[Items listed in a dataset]

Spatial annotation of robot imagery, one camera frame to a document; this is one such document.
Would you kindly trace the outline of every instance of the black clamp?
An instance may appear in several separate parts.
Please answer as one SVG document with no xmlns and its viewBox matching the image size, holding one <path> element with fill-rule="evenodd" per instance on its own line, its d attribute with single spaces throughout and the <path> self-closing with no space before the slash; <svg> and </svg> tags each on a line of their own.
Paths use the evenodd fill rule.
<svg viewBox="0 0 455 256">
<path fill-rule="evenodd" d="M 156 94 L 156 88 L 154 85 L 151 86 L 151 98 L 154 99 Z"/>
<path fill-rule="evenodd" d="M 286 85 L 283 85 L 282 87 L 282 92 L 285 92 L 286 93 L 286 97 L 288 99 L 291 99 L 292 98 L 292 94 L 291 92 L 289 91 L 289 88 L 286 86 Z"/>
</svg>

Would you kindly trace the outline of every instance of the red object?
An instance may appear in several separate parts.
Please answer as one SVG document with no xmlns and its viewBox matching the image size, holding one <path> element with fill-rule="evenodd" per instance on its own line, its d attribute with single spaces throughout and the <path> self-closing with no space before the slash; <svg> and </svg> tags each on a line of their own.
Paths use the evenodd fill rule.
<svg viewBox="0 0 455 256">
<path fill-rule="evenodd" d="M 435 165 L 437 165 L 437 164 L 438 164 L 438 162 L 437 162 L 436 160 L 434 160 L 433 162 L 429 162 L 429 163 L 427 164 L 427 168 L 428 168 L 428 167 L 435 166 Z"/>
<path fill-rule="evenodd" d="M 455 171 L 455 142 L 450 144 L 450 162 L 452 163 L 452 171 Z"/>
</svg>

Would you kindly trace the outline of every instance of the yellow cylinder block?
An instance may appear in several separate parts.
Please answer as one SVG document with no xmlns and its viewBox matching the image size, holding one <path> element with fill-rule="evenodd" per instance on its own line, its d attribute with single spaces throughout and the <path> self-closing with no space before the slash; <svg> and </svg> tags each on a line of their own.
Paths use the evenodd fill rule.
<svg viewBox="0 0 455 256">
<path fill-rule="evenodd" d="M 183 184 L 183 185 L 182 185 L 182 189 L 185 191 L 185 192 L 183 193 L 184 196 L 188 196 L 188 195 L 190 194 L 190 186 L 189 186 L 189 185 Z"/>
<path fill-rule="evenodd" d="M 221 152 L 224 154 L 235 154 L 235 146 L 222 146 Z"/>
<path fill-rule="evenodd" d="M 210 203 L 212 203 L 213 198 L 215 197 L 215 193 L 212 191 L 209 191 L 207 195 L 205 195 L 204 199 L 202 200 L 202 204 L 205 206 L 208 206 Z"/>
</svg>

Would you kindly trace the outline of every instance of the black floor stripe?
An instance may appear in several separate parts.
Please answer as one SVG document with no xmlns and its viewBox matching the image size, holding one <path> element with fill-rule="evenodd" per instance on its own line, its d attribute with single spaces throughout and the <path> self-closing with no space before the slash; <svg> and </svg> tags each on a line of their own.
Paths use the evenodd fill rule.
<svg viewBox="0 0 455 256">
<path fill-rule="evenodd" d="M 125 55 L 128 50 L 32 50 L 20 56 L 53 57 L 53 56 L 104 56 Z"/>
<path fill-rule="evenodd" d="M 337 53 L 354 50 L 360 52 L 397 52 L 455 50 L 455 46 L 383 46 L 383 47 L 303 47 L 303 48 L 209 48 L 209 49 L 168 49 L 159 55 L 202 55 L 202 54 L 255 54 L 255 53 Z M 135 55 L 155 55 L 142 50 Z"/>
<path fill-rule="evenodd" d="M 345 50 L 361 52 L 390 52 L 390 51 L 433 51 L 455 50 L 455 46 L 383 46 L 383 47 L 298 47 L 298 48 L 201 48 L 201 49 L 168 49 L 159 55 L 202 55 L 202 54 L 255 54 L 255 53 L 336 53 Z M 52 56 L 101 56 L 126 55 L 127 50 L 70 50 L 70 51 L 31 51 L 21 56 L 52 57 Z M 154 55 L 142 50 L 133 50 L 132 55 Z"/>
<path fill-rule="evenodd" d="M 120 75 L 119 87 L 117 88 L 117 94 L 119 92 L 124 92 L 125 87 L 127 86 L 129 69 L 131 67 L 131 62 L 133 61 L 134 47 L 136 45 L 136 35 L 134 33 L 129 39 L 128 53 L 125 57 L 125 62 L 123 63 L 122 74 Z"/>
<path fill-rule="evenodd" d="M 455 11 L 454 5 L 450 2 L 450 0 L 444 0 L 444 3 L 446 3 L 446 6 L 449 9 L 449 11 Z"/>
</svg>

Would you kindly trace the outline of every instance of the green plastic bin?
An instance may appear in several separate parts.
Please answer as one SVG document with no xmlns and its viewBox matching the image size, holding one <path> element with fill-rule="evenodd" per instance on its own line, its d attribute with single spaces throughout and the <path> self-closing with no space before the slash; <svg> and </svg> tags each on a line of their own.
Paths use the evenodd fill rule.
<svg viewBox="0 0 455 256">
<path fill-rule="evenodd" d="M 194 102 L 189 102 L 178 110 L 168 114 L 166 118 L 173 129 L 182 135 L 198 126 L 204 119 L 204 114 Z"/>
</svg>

**WHAT IS REQUIRED:** How many lines of the entries above include the word "outline"? Reply with the number alone.

**SOLUTION FOR THIS EXERCISE:** 5